Re: [DISCUSS] FLIP-269: Properly Handling the Processing Timers on Job Termination

Dawid Wysakowicz Mon, 21 Nov 2022 04:56:52 -0800

I see the problem differently. I really don't think this should be looked at from the perspective of timers, but rather from the semantics of endOfInput.


   If a proc time timer is set for 10s, the 10s are "real-time" and the delay
   is important.
   One particularly important example is "waiting" for other parts of the
   system to settle down.
   For example: Async operators where an async call writes data and
   waits for 10s seconds and then reads it back from a different service. If
   we don't wait for
   the timers to fire 10s later, it breaks the implicit guarantee of the
   operator.

Honestly, I don't get this point. Do you really run a production pipeline on a bounded data where you have "early" (or in general processing time driven) firings? Using processing timers on bounded data sounds really wrong to me, as there are no guarantees on the speed of data processing and what gets processed in the period of time.
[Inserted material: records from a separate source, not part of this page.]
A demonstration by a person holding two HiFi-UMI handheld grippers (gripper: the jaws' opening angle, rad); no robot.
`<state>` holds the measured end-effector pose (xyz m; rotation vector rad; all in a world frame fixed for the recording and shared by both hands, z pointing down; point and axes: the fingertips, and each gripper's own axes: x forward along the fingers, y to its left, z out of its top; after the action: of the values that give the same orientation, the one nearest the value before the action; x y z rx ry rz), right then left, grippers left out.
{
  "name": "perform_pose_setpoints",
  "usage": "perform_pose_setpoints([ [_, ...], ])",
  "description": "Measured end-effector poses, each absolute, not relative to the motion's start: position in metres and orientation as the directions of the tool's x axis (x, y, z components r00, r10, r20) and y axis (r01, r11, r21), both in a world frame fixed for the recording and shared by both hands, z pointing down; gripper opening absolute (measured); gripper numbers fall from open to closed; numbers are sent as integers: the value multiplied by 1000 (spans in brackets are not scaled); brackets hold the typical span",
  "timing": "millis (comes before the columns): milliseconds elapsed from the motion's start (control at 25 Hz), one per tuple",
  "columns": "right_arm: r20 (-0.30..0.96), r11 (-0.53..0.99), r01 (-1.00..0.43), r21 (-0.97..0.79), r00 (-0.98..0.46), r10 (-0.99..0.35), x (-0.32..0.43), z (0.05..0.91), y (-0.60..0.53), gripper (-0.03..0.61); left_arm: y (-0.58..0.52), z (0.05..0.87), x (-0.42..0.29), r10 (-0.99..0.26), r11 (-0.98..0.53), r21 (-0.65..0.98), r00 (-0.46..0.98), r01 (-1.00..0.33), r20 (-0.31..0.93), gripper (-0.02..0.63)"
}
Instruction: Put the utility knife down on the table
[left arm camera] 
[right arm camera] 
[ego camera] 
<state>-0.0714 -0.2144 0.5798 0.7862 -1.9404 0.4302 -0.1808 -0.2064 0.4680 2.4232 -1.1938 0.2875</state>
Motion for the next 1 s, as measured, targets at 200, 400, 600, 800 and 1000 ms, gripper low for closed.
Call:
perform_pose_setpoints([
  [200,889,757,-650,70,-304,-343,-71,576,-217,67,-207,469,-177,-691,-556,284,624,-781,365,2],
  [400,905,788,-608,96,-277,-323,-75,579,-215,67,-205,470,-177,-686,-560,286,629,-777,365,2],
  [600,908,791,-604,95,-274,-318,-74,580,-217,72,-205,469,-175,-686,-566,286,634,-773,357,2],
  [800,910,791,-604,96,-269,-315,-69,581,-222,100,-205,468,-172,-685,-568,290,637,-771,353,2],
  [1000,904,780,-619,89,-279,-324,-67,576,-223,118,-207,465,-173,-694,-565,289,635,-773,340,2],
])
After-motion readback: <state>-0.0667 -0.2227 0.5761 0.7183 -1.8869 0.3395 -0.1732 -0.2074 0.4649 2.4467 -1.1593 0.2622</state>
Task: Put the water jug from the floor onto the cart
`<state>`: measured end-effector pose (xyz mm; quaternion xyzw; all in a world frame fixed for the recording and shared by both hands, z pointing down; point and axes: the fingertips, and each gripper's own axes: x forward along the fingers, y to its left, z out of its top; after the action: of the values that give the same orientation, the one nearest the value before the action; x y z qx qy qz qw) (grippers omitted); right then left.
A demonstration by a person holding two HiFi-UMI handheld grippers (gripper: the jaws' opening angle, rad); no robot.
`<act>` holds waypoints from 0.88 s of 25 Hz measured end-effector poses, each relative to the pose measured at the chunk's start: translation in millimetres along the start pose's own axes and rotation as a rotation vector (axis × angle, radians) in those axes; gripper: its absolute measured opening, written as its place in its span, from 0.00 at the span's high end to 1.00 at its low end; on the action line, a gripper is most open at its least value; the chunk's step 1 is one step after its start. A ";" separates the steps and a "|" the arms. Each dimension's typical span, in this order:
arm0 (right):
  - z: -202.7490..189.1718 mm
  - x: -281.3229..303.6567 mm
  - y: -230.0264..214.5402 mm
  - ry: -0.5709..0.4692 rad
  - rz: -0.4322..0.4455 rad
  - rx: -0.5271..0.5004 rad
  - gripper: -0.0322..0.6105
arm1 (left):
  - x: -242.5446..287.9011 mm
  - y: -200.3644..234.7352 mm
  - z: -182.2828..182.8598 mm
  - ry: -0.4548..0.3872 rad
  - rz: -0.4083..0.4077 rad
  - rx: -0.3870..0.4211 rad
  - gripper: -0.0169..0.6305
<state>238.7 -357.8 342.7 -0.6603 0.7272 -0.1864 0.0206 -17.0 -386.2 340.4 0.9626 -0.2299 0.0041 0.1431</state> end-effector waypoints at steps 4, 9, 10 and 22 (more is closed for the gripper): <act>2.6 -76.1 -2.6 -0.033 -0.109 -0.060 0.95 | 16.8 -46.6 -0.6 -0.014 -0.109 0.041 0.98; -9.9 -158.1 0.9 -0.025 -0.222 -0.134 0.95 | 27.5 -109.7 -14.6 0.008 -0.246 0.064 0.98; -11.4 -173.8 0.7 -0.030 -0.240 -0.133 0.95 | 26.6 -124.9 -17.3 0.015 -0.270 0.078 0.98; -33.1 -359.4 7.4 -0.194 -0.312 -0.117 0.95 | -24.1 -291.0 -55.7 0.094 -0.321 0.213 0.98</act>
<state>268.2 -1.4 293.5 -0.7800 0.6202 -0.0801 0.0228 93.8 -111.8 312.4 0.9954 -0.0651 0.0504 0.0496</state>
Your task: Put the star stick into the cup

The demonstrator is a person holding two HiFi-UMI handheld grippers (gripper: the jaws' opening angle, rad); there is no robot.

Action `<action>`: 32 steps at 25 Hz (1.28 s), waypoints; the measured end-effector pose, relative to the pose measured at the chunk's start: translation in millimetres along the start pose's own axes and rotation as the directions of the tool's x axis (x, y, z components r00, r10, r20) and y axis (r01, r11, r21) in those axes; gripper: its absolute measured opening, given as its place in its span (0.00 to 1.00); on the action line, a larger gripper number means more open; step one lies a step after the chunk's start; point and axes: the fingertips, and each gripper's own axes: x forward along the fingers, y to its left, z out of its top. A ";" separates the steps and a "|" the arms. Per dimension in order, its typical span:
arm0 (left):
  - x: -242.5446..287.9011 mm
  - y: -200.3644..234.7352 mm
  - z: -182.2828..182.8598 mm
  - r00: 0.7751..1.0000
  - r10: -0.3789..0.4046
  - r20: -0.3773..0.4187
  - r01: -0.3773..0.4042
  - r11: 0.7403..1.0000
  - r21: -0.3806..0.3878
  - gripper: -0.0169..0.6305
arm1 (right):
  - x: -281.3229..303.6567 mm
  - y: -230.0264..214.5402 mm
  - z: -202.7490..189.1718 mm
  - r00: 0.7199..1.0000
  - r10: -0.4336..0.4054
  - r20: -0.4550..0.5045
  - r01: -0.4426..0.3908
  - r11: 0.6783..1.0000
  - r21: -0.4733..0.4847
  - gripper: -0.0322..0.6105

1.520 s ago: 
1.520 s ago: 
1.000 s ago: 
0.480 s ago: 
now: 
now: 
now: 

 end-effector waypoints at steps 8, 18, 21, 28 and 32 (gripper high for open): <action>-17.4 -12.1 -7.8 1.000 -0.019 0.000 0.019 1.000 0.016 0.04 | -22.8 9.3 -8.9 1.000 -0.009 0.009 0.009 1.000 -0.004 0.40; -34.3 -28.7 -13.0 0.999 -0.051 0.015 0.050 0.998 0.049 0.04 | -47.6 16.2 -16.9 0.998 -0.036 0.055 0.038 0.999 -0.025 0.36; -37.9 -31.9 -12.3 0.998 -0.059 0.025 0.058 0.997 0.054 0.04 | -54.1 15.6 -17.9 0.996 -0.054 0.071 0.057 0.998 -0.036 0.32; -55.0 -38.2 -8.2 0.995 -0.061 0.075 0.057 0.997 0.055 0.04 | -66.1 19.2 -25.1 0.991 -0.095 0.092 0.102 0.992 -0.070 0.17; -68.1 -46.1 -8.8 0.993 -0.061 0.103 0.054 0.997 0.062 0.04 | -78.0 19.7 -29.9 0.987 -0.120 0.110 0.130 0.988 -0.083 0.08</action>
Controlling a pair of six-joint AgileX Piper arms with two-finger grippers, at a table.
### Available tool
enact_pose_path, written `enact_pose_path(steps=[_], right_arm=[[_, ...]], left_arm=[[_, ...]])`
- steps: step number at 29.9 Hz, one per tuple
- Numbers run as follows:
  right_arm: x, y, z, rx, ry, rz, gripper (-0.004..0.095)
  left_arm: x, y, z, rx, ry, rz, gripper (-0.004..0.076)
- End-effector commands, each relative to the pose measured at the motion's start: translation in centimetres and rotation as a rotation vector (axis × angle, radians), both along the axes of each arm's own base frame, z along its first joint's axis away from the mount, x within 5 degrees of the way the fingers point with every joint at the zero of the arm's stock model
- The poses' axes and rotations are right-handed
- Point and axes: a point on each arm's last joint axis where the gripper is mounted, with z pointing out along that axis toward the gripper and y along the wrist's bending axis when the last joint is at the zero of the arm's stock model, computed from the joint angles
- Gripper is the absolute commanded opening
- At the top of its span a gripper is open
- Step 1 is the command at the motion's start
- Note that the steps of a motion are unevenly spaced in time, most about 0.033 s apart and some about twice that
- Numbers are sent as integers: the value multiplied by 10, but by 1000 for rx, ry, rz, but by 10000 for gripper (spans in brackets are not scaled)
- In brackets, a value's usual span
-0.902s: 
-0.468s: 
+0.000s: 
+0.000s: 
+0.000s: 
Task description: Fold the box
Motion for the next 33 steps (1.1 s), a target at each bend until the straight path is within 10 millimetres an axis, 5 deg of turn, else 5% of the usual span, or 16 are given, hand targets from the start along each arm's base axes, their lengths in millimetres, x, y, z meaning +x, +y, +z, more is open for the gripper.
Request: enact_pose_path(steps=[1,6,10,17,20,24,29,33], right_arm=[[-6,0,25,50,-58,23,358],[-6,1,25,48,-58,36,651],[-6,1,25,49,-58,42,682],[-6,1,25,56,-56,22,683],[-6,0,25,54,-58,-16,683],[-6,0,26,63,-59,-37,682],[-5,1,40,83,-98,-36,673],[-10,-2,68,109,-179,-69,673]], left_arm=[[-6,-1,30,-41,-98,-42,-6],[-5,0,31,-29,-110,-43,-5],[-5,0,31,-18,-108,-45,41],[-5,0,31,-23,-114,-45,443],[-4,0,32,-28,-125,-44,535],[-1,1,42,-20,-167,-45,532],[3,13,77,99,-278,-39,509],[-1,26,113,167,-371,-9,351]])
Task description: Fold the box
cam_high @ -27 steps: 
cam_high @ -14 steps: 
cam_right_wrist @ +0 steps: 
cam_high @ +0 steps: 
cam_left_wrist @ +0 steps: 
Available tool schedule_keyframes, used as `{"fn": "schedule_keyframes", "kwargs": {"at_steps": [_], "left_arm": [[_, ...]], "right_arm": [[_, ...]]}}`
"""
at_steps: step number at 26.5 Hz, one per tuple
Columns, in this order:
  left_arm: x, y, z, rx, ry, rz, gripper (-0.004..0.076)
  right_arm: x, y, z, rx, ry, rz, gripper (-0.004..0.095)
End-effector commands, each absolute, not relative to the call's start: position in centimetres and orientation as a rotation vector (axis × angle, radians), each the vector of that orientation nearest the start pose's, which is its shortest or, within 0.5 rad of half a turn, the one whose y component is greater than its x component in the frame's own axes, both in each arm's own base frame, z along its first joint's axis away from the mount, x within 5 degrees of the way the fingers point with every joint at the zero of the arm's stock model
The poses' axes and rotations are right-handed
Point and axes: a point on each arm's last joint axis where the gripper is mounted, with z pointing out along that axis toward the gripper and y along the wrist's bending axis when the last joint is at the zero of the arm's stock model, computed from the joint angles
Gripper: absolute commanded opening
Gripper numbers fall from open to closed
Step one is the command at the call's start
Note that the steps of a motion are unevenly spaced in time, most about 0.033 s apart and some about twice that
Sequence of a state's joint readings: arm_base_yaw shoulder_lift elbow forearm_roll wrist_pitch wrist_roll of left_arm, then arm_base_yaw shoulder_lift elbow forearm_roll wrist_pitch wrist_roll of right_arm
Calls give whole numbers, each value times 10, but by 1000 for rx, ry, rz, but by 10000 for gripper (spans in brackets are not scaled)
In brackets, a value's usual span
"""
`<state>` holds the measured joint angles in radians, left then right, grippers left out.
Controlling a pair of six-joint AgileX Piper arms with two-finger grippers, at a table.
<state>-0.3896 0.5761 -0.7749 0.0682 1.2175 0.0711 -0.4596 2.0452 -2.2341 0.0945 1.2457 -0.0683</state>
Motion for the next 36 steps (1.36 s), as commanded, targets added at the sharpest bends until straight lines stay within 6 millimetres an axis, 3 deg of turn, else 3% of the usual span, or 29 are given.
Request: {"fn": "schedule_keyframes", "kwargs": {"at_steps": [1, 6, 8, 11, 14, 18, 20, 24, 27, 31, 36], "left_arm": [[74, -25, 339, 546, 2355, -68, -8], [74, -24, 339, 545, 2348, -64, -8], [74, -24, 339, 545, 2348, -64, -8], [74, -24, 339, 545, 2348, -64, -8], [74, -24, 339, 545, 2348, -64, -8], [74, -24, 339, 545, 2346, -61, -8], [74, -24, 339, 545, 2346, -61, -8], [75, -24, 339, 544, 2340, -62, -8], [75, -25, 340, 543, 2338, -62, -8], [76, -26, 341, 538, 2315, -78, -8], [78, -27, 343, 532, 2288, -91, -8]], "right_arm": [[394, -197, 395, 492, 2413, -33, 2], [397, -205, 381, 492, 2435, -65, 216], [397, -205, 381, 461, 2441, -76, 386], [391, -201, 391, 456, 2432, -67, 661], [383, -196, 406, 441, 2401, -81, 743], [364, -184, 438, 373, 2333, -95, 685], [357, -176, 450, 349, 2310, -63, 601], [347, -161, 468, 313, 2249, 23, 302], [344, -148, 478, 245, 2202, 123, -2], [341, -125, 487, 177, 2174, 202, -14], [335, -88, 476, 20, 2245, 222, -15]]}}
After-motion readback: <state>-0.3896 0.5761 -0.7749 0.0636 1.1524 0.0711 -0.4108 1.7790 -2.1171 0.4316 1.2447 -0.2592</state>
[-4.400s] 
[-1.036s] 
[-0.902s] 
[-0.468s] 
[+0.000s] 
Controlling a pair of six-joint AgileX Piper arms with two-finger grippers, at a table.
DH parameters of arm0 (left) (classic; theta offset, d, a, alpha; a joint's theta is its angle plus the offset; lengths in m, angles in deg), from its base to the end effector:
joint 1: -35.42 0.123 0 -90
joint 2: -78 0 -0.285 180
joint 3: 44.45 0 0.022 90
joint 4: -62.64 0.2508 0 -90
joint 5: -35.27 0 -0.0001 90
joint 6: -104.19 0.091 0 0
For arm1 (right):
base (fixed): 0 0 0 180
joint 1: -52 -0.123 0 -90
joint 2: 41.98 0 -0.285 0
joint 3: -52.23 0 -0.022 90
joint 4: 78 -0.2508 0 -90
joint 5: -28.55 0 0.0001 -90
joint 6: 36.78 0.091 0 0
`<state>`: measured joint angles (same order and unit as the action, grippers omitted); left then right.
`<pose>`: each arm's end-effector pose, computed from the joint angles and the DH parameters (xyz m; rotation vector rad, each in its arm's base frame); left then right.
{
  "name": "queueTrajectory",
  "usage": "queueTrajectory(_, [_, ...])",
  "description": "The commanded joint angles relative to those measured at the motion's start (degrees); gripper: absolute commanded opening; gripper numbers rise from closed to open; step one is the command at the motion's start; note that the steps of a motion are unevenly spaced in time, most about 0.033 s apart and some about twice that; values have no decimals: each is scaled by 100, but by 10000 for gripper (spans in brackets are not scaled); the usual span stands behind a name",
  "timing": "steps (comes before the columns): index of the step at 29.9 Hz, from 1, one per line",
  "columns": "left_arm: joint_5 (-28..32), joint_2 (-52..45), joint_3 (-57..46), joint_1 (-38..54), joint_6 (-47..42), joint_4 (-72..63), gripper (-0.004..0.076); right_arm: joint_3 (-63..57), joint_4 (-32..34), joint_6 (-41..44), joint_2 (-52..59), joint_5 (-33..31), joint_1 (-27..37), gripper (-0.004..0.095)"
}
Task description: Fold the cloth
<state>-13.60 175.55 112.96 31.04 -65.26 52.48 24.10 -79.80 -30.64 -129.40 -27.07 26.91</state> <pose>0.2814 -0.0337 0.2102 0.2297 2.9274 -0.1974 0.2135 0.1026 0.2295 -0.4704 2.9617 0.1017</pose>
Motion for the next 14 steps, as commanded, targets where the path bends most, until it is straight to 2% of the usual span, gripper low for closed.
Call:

Personally I really don't like the "WAIT_FOR_TIMERS" mode and delaying Job shutdown from within an operator as it in my opinion is a) unnecessary b) complicates the shutdown procedure.

The main benefit for me of `onEndOfInput` over having a flag in `OnTimerContext` is that you can not end in an infinite loop there as you don't have a way to register new timers. It also does not mix a really corner case (handling end of data) with regular logic (onTimer). Here I am happy to be convinced otherwise as long as we don't add any flags to `|registerProcessingTimeTimer`, |which would mean we need to modify the snapshot format.


Best,

Dawid
||



On 19/11/2022 02:19, Divye Kapoor wrote:

Hi Folks,
I raised the initial issue with Yun and others (apologies for the long
email below, I promise it's worth the read).
Speaking as someone who has hit this issue in a practical way, Dawid's
first solution is the simplest and easiest way to fix the problem without
introducing additional complexity.

If we are to summarize the problem --
1. EventTime jobs always have their windows fired on EOF. The window
termination behavior is well defined wrt Timers and **consistent w/ Event
time guarantees**.
2. ProcessingTime jobs have undefined behavior for Timers on EOF (they may
execute, they may not execute or they may partly execute). There are no
guarantees.

As a consequence of (2), the last windows of a proc time job are thrown
away.
The minimal solution is to "fix" (2) by defining the behavior similar to
(1) with no API changes.
As Dawid said, this is a semantic change and I consider it similar to a
"bug-fix".
(From an implementation perspective, it would be waiting on a condition
variable (wait indefinitely till timers.size() > 0) before termination).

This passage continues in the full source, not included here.